<<<<

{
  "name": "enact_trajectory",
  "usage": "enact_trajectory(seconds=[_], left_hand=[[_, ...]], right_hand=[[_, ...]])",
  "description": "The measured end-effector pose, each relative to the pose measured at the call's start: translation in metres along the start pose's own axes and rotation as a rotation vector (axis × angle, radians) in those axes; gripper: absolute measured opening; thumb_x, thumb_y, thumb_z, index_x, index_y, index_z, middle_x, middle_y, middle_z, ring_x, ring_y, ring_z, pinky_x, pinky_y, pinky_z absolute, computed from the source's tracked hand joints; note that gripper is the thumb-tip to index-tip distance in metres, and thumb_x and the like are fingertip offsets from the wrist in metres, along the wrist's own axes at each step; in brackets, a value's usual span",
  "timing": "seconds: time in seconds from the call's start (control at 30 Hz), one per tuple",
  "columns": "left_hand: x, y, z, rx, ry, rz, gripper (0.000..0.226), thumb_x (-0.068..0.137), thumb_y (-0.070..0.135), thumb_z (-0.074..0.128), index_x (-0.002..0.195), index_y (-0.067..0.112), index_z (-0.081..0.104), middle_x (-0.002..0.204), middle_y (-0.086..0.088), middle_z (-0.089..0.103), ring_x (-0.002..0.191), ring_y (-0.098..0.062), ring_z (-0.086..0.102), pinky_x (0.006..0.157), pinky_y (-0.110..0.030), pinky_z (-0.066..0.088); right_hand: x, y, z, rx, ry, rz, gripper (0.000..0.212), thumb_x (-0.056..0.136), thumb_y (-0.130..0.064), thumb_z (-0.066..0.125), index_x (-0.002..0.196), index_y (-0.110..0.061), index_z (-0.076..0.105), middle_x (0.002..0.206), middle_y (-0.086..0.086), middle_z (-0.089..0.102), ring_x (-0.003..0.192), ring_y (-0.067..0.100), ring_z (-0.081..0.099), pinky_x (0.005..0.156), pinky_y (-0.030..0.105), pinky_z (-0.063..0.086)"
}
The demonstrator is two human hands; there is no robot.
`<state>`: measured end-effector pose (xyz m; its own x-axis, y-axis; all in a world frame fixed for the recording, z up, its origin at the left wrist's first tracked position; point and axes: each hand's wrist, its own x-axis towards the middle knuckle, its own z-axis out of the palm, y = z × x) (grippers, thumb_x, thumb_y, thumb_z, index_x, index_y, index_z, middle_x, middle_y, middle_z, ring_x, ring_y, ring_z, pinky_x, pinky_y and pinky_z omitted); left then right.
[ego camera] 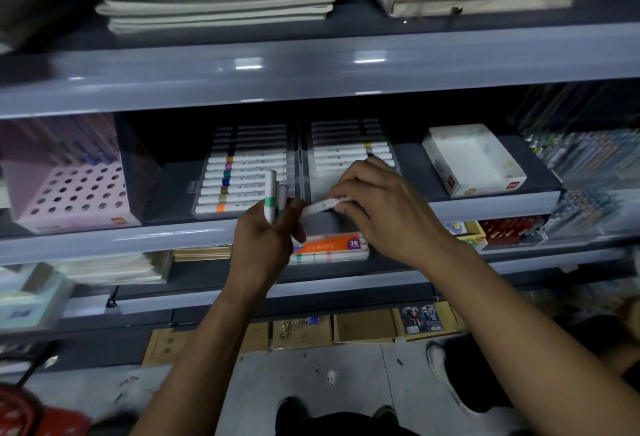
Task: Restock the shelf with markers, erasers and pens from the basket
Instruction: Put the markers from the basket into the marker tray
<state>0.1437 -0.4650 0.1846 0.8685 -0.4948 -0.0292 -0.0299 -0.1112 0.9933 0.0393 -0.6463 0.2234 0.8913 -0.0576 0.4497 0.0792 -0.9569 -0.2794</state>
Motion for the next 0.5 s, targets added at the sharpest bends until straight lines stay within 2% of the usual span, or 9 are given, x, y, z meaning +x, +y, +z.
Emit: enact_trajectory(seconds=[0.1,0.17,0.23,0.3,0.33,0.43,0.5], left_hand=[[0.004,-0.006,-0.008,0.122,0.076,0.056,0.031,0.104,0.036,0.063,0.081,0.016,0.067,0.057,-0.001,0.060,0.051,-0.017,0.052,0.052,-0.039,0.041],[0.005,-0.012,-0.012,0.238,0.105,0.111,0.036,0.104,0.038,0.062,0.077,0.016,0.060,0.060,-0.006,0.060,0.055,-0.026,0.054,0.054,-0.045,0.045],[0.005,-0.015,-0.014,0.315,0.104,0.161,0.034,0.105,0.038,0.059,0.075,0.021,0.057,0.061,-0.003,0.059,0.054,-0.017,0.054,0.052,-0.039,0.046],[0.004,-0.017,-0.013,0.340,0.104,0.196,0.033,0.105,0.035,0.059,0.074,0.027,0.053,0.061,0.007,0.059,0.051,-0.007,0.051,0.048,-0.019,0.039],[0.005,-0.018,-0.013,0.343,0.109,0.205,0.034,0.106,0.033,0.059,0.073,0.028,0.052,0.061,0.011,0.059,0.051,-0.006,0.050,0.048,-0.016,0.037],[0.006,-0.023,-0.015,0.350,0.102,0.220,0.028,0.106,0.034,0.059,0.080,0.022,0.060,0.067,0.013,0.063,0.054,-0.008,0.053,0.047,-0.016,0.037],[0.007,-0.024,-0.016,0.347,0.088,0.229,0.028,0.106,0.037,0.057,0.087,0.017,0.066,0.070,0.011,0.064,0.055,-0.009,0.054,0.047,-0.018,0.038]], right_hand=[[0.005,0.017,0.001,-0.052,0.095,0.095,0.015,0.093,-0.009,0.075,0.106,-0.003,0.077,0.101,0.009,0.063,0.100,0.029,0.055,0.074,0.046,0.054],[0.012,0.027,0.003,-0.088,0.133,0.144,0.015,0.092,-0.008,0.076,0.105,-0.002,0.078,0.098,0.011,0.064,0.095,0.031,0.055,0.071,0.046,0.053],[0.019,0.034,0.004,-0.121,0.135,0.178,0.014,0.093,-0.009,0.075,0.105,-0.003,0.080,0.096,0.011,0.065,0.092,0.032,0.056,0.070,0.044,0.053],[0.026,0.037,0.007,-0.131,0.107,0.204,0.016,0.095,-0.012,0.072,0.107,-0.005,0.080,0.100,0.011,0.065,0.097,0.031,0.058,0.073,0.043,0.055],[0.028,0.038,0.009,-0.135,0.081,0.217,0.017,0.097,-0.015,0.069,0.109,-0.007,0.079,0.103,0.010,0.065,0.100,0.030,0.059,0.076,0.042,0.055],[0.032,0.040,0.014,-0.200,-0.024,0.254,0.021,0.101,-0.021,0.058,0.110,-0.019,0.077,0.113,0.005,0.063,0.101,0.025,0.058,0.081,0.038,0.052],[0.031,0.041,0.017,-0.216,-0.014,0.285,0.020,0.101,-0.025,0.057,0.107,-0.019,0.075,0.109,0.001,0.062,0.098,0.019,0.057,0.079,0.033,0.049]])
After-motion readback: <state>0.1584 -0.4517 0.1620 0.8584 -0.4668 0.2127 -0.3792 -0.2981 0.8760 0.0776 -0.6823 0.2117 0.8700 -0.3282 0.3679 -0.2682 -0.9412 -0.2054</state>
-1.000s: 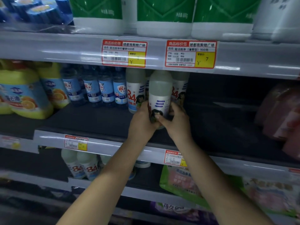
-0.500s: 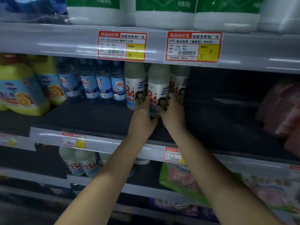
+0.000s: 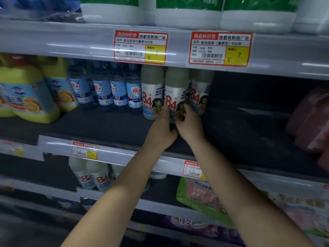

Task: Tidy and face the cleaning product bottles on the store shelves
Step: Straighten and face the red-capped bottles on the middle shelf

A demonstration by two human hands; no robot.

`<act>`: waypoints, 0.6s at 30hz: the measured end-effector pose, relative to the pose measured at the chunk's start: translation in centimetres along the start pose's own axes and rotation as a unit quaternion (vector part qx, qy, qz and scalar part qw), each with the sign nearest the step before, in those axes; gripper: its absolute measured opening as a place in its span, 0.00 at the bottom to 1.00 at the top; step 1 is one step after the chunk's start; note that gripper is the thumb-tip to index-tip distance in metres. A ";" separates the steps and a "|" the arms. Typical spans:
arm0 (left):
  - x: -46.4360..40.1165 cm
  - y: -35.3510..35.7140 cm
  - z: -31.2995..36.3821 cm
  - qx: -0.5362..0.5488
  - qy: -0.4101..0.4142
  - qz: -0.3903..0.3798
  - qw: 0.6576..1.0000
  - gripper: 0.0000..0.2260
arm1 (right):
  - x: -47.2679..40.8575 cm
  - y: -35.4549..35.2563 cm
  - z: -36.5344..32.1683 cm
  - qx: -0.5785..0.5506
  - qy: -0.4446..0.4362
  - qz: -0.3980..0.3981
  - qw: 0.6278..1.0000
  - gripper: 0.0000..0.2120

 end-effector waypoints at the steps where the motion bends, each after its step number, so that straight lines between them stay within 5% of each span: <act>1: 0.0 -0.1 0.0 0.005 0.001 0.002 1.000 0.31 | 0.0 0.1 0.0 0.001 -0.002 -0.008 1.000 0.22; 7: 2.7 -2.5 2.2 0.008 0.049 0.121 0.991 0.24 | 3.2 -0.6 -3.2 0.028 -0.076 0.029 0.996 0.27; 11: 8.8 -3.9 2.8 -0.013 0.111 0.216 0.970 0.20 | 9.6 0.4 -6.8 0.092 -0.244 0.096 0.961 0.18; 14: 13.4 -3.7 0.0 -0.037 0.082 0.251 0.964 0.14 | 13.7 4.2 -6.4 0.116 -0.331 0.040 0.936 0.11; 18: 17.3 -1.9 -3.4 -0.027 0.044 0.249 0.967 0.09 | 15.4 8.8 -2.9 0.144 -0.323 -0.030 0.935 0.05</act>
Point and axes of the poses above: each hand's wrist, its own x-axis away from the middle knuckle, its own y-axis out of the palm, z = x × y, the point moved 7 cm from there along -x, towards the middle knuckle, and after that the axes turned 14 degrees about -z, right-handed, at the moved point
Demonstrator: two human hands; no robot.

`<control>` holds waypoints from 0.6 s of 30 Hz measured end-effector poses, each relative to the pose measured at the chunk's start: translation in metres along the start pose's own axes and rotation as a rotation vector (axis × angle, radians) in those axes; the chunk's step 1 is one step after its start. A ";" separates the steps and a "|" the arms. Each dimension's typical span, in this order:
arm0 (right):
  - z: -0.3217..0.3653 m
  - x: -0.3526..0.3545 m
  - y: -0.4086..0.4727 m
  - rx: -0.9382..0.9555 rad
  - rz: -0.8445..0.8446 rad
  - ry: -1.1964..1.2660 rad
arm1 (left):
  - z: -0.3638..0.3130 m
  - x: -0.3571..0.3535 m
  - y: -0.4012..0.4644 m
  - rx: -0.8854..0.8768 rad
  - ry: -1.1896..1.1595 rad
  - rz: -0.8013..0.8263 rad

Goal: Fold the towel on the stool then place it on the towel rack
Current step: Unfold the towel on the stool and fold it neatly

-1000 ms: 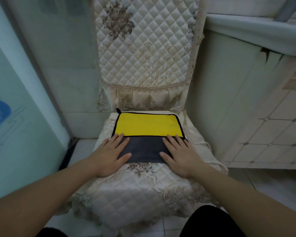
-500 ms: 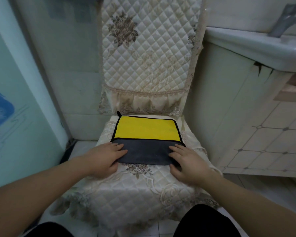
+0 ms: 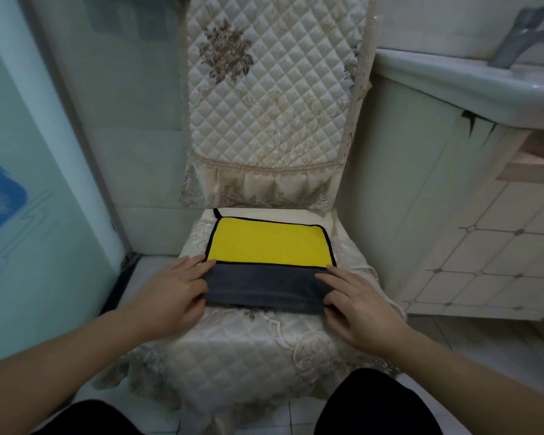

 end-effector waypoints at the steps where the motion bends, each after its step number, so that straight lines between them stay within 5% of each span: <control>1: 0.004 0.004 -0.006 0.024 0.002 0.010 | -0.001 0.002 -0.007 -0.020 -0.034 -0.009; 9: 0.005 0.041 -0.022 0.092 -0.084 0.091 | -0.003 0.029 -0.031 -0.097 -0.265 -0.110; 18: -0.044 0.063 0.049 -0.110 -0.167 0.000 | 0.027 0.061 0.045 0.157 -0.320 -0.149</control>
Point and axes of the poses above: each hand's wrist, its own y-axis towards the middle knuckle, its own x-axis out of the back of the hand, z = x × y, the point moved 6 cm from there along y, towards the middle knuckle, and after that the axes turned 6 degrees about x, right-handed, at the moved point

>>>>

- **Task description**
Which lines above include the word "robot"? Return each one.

- **Expected answer**
The demonstrator is two human hands; there is no robot.
A demonstration by two human hands; no robot.
Demonstrator: two human hands; no robot.

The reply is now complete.